[dlubarov]

Assuming that the third party in this scenario is distinct from the party serving the bundle, they wouldn't be involved in the TLS/QUIC connection, right?

So it seems like a third party wouldn't even know that their resource was delivered, unless the party delivering the bundle notified them, or their script makes a separate request to their own server. (And those are options already, so AFAIK bundles wouldn't give third parties any new capabilities.)

[jlokier]

In the scenario, the third party is the advertising broker, Google, who are also the entity serving the signed bundle.

[geofft]

Yeah, I think this is a compelling argument, but also, it's a decent argument against using Google Search itself, is it not? They can almost certainly already correlate a click on a search result on google.com with the Google Ads subrequest from the target page.

And, on the other hand, the fact that web bundles are signed and can be delivered by any origin means that a privacy-focused user agent could try to fetch the bundle indirectly via some privacy-preserving CDN - essentially DoH for web bundles.
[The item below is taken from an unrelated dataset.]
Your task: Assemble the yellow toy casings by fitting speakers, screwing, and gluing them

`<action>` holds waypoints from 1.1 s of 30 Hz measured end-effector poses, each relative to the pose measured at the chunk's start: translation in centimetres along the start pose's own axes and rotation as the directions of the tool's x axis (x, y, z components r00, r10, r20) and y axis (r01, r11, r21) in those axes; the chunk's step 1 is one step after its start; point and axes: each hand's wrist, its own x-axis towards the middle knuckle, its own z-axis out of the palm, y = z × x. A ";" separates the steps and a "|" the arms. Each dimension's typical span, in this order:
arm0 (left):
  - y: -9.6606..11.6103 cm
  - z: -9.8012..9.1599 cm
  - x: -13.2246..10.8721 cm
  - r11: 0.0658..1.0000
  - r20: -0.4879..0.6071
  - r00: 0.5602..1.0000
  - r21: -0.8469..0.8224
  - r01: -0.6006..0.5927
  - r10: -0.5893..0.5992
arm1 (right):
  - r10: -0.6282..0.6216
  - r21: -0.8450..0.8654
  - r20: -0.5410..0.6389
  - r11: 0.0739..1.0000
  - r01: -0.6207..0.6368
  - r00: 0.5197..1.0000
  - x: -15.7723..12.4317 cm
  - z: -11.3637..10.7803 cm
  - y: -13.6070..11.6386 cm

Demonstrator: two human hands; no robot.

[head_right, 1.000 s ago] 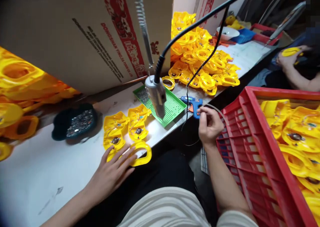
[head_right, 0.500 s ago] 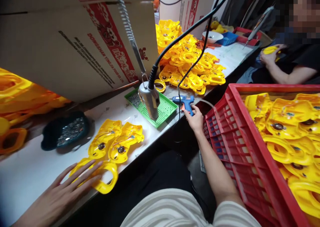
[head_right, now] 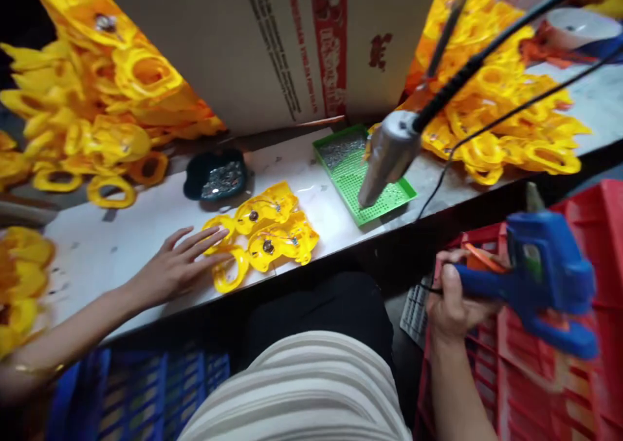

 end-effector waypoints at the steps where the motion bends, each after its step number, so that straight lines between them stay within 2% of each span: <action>1: 0.9 -0.2 0.5 1.000 -0.058 0.998 -0.012 0.029 -0.029 | -0.007 -0.002 0.089 1.000 0.008 0.996 -0.9 0.1 -0.5; 3: 3.2 -0.4 2.1 0.997 -0.192 0.979 -0.024 0.067 -0.071 | 0.067 -0.045 0.301 0.997 -0.056 0.951 -2.5 -0.1 -1.2; 4: 4.6 -0.4 3.2 0.995 -0.259 0.961 -0.021 0.094 -0.097 | 0.142 -0.098 0.408 0.989 -0.112 0.902 -3.2 -0.2 -1.3; 7: 8.4 0.0 7.2 0.984 -0.360 0.916 -0.036 0.176 -0.177 | 0.374 -0.328 0.632 0.923 -0.203 0.679 -5.1 -0.2 -1.3; 10: 10.8 1.0 11.0 0.976 -0.366 0.905 -0.072 0.203 -0.216 | 0.462 -0.440 0.772 0.884 -0.158 0.438 -6.0 0.3 -1.0; 11: 11.3 1.3 12.0 0.974 -0.359 0.905 -0.084 0.211 -0.227 | 0.466 -0.445 0.800 0.883 -0.147 0.378 -6.1 0.5 -1.0; 13: 11.8 1.9 13.4 0.968 -0.334 0.909 -0.107 0.227 -0.250 | 0.485 -0.459 0.818 0.875 -0.155 0.309 -6.1 0.9 -0.9; 17: 12.2 2.7 14.3 0.952 -0.267 0.917 -0.149 0.266 -0.298 | 0.576 -0.502 0.757 0.815 -0.289 0.309 -5.5 1.6 -1.4; 21: 12.5 3.1 14.3 0.942 -0.248 0.914 -0.181 0.283 -0.322 | 0.669 -0.552 0.676 0.737 -0.391 0.308 -4.7 2.3 -2.3; 26: 12.5 3.3 14.3 0.940 -0.255 0.909 -0.186 0.287 -0.328 | 0.749 -0.619 0.603 0.656 -0.432 0.273 -4.0 2.7 -2.9; 33: 12.5 3.4 14.3 0.942 -0.264 0.908 -0.178 0.285 -0.325 | 0.792 -0.664 0.576 0.597 -0.450 0.201 -4.1 2.5 -2.4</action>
If you are about to load a site via some known web-bundle host (like https://www.google.com/amp/ probably), try sending a request to some Cloudflare Workers setup or something first.

[joshuamorton]

This would be like opera turbo (and similar from other browsers), but with fewer privacy concerns, so it's not even new design space.

[dlubarov]

Hm okay, but then wouldn't Google get the same fingerprinting data (IP, headers, TLS params) in either scenario, whether they're serving a bundle or just a script?